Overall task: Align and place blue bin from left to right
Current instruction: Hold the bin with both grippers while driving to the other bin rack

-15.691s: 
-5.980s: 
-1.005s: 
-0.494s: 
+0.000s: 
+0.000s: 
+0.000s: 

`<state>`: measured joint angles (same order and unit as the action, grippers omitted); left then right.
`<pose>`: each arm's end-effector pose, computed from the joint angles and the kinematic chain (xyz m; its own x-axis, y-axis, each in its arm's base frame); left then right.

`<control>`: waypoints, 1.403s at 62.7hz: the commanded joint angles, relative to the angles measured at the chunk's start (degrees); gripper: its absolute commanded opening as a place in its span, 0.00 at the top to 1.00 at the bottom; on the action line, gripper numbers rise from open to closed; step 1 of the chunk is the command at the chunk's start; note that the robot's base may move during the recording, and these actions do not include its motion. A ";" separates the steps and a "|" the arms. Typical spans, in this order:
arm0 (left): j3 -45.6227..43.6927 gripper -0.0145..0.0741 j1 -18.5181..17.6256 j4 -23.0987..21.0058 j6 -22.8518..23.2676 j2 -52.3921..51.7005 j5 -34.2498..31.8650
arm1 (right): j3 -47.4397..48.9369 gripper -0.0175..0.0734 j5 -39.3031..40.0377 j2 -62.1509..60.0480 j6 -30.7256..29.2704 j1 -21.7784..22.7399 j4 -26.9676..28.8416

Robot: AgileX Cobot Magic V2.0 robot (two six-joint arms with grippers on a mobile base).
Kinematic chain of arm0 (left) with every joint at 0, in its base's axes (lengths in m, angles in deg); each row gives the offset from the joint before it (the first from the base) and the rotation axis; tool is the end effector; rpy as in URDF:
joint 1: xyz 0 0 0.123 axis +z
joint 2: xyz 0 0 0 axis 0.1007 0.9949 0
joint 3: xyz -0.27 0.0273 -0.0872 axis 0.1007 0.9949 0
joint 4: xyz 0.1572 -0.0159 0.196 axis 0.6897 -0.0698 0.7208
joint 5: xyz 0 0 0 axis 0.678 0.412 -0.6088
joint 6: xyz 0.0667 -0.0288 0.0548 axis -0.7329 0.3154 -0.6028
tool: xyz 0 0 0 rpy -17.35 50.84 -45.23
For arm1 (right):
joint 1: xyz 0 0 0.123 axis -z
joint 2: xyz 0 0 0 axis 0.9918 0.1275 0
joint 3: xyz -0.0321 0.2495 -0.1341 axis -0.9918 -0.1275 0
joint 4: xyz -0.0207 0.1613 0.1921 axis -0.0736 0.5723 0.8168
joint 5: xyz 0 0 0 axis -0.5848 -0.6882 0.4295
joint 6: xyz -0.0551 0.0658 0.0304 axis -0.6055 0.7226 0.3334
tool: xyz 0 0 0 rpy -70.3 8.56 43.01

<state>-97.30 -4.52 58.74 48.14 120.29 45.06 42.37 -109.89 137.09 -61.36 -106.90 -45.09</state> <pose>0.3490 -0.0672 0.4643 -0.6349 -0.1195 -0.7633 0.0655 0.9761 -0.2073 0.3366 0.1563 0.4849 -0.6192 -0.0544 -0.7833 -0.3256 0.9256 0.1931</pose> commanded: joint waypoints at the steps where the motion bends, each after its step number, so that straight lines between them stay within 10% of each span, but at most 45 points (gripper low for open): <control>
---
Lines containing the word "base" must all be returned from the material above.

### [ANSWER SECTION]
`<pose>`: each arm's end-effector pose, computed from the joint angles and the kinematic chain (xyz m; its own x-axis, y-axis, each in its arm's base frame); left then right.
`<control>`: waypoints, 1.403s at 62.7hz: the commanded joint angles, relative to the angles measured at the chunk's start (degrees); gripper: its absolute commanded opening as a place in its span, 0.00 at the top to 1.00 at the bottom; on the action line, gripper numbers rise from open to closed; step 1 of the chunk is the command at the chunk's start; note that the robot's base may move during the recording, and these actions do not include its motion. A ";" separates the steps and a "|" the arms. Typical spans, in this order:
Robot: AgileX Cobot Magic V2.0 robot (two six-joint arms with grippers on a mobile base).
Kinematic chain of arm0 (left) with every joint at 0, in its base's axes (lengths in m, angles in deg); each row gives the offset from the joint before it (the first from the base) and the rotation axis; tool is the end effector; rpy as in URDF:

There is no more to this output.